*** Block opens ***

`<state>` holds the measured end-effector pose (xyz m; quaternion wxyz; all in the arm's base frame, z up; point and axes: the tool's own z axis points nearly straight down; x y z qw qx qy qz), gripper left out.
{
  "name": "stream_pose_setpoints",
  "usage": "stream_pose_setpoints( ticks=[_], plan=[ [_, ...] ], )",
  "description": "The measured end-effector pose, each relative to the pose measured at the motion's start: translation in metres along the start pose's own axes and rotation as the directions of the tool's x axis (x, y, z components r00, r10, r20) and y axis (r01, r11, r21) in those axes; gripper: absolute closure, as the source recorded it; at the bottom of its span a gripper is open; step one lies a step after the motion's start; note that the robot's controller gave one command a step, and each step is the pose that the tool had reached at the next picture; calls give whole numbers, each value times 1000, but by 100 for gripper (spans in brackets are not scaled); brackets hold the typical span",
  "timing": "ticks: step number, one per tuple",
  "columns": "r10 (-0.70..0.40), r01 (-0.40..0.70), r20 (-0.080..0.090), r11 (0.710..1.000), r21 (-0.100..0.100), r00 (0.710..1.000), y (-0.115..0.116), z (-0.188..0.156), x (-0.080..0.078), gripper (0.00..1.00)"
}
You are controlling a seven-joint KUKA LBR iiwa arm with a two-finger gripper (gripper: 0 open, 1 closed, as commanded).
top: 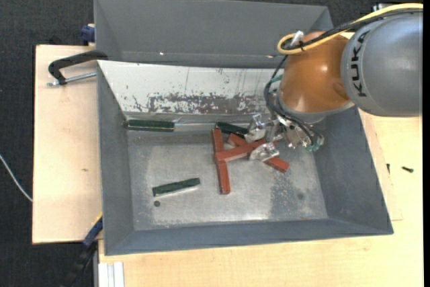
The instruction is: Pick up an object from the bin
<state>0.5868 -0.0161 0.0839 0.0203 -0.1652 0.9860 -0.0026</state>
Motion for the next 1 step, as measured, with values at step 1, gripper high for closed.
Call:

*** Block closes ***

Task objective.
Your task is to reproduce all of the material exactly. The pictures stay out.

Completed task.
`<state>` holds the measured end-effector pose (xyz m; quaternion wxyz; all in the arm's base frame, z up; point and axes: the tool's own z axis points nearly straight down; x y z qw qx qy qz), gripper left out.
{
  "name": "stream_pose_setpoints",
  "usage": "stream_pose_setpoints( ticks=[_], plan=[ [_, ...] ], )",
  "description": "The measured end-effector pose, each relative to the pose measured at the motion's start: translation in metres along the start pose's own axes and rotation as the directions of the tool's x axis (x, y, z components r00, r10, r20) and y axis (r01, r11, r21) in those axes; gripper: absolute closure, as the source recorded it; at the bottom of its span a gripper is open; step one lies a step after the motion's start; note that the robot's controller gave one command a step, and each step is the pose that the tool had reached at the next picture; calls give whole numbers, each value times 1000, but by 100 for gripper (spans in brackets are not scaled); brackets hold the typical span",
  "timing": "ticks: step number, one per tuple",
  "columns": "r10 (-0.70..0.40), r01 (-0.40..0.70), r20 (-0.080..0.090), r11 (0.710..1.000), r21 (-0.100..0.100), r00 (0.710..1.000), y (-0.115..0.116), z (-0.188..0.156), x (-0.080..0.078), gripper (0.00..1.00)"
}
You are controlling a seven-joint KUKA LBR iiwa arm with a two-finger gripper (gripper: 0 open, 1 closed, as commanded).
top: 
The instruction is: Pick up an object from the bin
<state>0.5868 -0.0161 0.0839 0.0203 -0.1652 0.9860 -0.0026</state>
Motion for the next 1 step, as measured, with values at step 1, gripper high for closed.
Call:

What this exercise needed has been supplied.